## TASK ITEM:
Read through the records below and copy each line that uses the word "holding".

## DATA LISTING:
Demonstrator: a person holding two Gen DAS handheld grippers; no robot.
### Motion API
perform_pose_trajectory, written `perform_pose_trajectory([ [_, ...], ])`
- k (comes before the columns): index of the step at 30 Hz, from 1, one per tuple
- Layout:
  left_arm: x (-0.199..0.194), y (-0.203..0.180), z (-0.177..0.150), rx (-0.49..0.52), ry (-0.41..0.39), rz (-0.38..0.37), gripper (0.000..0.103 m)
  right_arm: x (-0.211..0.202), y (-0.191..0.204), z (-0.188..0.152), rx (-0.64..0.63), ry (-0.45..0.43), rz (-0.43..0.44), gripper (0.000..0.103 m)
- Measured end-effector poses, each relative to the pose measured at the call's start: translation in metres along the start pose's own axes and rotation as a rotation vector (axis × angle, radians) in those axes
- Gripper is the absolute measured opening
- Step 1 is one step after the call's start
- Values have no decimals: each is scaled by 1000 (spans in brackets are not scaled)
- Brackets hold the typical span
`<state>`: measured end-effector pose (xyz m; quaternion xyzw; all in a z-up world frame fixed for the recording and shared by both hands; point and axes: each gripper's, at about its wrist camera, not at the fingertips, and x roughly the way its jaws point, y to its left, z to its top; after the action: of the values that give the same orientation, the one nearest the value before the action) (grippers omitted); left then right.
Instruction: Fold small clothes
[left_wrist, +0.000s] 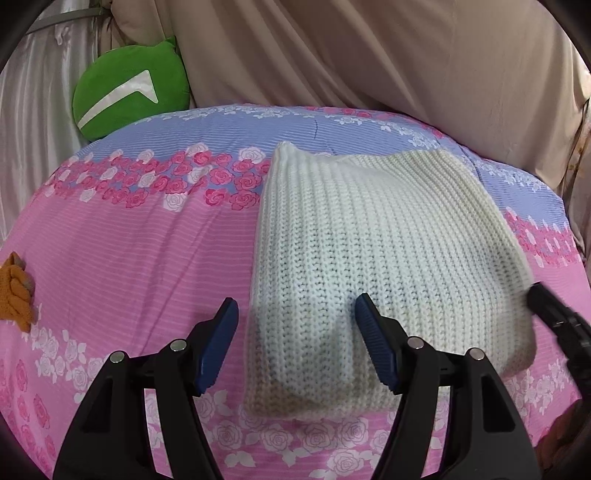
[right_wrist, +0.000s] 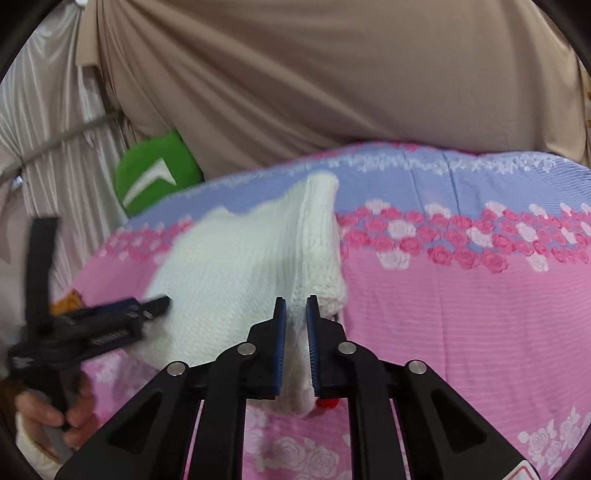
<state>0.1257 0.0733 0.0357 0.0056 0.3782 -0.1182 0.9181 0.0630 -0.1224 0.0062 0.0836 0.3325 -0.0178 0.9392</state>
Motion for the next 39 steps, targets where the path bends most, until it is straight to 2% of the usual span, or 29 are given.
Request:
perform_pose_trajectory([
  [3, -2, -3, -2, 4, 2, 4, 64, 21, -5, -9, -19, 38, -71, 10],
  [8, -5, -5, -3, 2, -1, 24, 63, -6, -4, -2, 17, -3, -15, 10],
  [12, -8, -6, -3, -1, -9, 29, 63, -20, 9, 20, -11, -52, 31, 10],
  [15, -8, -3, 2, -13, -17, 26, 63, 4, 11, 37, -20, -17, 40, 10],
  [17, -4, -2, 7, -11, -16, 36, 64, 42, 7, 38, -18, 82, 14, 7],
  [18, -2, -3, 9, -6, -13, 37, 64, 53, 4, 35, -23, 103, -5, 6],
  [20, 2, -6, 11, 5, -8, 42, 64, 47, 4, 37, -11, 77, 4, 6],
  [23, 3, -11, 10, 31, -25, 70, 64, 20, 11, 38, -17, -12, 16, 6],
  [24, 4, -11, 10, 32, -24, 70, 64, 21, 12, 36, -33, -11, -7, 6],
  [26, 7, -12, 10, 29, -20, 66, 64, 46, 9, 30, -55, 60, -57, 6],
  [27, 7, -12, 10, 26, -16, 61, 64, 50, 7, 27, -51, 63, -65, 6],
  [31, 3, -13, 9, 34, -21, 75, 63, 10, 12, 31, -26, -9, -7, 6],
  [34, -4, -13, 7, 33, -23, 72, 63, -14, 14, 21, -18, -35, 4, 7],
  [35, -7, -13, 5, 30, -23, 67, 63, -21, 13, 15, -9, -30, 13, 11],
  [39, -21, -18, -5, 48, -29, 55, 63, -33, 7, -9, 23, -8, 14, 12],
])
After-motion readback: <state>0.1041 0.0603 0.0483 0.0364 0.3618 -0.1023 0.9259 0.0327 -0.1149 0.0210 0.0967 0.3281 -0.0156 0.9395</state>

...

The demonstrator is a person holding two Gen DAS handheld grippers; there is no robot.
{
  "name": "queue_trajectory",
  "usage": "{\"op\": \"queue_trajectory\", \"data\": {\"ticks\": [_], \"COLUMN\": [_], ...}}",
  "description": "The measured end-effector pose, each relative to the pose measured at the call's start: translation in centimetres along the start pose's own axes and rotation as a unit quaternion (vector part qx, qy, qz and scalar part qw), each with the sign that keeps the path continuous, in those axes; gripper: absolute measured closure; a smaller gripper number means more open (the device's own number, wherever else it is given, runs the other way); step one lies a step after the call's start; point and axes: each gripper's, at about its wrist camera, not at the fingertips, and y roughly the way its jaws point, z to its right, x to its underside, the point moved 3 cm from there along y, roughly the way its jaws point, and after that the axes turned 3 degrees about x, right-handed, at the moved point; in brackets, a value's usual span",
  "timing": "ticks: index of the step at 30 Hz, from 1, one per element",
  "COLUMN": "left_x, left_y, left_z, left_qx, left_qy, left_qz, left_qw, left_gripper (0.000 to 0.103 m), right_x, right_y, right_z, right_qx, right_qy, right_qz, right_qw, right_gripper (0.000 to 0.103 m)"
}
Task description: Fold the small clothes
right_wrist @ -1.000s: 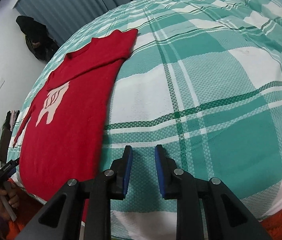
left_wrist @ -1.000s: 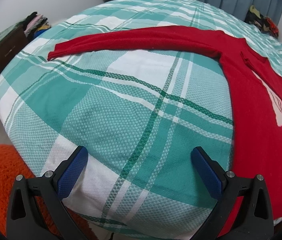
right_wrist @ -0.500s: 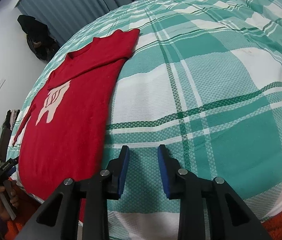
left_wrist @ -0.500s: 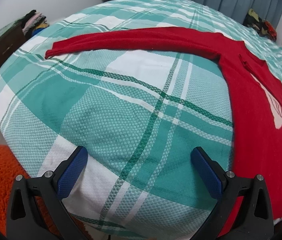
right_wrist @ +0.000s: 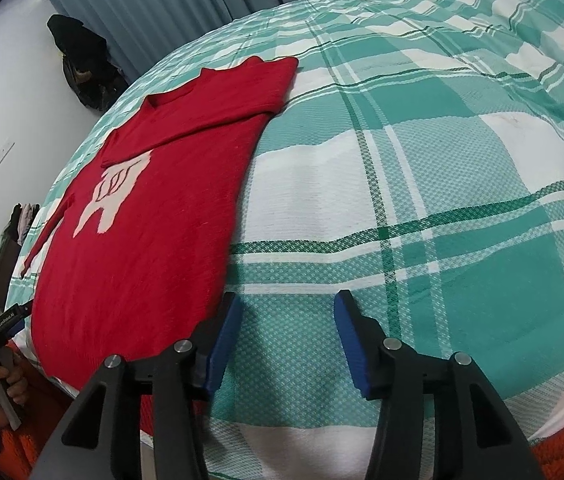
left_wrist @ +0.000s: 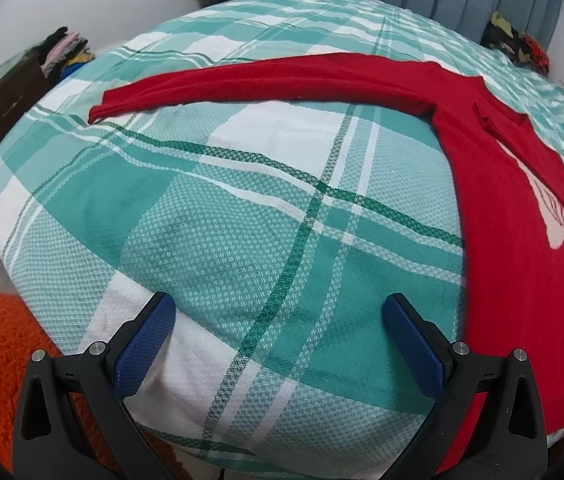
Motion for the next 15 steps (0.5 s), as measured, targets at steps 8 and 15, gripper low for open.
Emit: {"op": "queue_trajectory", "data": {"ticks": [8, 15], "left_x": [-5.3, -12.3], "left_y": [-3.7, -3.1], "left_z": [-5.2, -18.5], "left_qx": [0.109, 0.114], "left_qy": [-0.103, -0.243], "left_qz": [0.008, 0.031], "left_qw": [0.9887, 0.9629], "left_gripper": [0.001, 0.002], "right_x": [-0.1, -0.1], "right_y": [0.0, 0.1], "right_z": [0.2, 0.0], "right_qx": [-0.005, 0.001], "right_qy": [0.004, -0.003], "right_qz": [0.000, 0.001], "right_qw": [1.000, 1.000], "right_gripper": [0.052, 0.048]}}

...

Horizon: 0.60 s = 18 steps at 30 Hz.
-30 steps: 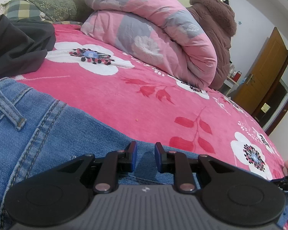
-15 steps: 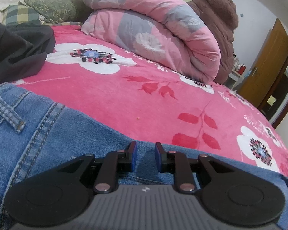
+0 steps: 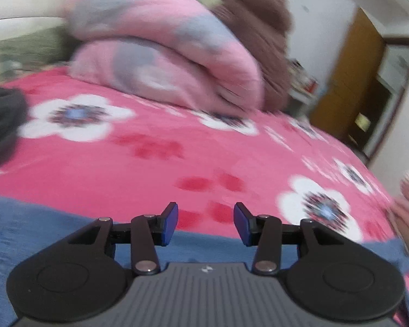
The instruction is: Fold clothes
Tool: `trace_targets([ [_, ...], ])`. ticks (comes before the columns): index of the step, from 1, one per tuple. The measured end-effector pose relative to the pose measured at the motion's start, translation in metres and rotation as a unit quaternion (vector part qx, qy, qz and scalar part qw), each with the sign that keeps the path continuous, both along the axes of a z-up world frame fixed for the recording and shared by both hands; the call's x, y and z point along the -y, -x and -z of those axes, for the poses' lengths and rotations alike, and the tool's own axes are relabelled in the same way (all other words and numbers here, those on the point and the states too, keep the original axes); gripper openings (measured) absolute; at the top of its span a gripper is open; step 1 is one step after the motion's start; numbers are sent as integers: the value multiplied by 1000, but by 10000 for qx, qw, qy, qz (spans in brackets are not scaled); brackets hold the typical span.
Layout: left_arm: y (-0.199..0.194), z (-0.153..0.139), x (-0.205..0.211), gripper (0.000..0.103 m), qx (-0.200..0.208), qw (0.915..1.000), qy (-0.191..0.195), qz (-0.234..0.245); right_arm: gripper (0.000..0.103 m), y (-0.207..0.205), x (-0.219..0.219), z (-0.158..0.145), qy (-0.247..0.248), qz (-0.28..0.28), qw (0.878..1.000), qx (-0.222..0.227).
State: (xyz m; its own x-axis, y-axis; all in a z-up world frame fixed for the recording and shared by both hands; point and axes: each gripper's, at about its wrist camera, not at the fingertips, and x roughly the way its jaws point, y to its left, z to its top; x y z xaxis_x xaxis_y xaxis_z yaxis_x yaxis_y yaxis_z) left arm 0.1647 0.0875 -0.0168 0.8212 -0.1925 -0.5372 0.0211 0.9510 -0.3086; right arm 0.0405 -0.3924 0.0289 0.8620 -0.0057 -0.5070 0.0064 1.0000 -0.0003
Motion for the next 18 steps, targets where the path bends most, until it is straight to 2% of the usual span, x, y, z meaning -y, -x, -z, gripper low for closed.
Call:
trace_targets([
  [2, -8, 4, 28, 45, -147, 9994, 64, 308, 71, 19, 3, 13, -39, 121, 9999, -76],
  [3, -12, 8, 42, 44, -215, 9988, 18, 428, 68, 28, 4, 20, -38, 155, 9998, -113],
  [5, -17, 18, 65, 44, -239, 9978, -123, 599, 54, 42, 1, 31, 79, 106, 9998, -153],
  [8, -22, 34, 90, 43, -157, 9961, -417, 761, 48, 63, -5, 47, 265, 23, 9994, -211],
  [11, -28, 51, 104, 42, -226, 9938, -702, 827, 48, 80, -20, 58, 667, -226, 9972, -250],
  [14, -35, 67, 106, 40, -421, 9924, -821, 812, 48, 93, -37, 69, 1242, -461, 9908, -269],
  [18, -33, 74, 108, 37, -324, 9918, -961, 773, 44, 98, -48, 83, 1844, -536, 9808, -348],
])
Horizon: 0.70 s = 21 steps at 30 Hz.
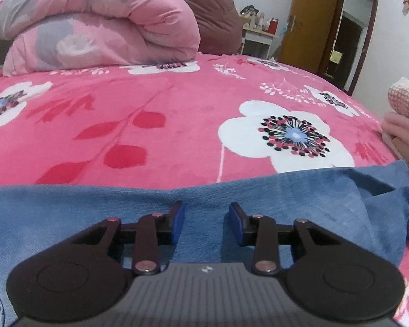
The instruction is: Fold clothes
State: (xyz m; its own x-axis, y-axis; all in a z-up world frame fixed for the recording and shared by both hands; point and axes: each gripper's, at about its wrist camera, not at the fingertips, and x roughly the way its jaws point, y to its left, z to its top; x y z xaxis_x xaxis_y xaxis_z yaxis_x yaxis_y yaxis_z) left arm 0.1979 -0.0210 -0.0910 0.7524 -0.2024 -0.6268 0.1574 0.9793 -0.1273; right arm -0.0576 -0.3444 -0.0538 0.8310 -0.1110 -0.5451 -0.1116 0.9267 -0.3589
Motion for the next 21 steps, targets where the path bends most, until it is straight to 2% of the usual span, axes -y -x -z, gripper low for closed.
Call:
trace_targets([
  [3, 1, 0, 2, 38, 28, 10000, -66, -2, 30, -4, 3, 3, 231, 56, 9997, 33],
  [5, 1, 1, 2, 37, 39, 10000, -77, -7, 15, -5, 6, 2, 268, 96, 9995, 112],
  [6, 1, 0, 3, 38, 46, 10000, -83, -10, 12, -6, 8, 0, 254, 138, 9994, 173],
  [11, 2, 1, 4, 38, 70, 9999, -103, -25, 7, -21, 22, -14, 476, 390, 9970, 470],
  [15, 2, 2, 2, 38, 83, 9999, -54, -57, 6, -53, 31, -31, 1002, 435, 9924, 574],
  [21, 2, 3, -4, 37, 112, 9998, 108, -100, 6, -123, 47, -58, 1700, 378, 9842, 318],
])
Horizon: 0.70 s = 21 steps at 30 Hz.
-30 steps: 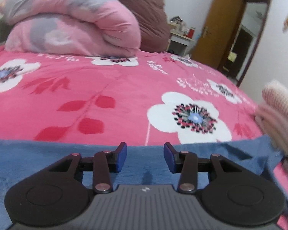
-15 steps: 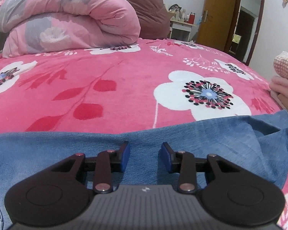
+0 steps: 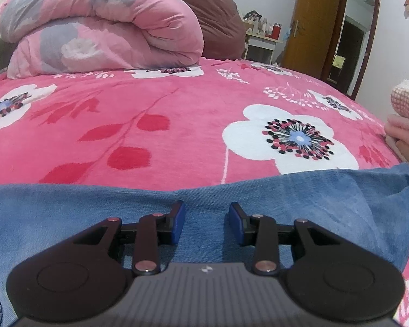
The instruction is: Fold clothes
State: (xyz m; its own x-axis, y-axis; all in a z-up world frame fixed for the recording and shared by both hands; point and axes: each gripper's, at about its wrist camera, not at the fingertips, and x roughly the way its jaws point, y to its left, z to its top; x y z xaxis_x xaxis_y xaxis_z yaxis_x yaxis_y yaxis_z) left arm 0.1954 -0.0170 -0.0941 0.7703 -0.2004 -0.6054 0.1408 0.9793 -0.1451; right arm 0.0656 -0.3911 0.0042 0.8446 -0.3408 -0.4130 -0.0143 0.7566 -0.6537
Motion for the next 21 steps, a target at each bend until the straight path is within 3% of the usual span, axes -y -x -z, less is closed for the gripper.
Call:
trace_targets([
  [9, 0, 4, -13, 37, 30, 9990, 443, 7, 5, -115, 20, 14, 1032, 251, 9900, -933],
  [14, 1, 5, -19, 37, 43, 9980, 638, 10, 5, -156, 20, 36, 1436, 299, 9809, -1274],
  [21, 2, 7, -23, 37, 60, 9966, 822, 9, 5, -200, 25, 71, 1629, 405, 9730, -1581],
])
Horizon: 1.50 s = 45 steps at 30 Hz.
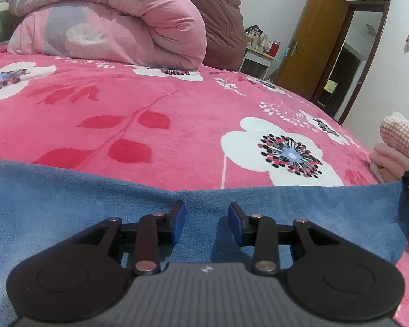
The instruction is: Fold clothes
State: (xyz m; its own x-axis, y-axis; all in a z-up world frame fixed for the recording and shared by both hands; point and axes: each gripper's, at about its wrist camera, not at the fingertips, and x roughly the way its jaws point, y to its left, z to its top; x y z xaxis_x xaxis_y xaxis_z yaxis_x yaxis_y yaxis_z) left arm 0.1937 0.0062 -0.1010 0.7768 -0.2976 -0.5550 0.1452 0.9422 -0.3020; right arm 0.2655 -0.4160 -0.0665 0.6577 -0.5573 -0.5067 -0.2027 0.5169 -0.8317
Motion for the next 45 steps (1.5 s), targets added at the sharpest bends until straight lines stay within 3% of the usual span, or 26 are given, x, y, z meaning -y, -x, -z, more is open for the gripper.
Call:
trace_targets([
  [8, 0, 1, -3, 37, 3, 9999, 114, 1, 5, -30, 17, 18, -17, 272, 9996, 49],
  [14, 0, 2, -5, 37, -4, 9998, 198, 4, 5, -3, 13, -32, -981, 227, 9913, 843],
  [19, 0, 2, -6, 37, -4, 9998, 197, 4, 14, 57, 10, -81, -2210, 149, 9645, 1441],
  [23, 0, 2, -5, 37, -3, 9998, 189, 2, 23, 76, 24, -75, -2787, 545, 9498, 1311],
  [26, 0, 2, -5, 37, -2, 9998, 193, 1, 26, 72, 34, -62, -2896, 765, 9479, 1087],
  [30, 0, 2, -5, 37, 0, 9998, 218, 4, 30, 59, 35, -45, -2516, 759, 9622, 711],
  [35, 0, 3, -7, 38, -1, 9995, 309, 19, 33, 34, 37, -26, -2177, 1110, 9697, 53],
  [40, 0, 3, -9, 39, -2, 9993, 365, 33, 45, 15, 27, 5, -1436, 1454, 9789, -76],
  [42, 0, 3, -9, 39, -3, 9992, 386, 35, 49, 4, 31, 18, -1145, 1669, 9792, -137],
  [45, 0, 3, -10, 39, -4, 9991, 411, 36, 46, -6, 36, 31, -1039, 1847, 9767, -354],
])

## RESPONSE FOR THIS EXERCISE:
Demonstrator: a person holding two Gen DAS handheld grippers; no robot.
The demonstrator is a person holding two Gen DAS handheld grippers; there is no robot.

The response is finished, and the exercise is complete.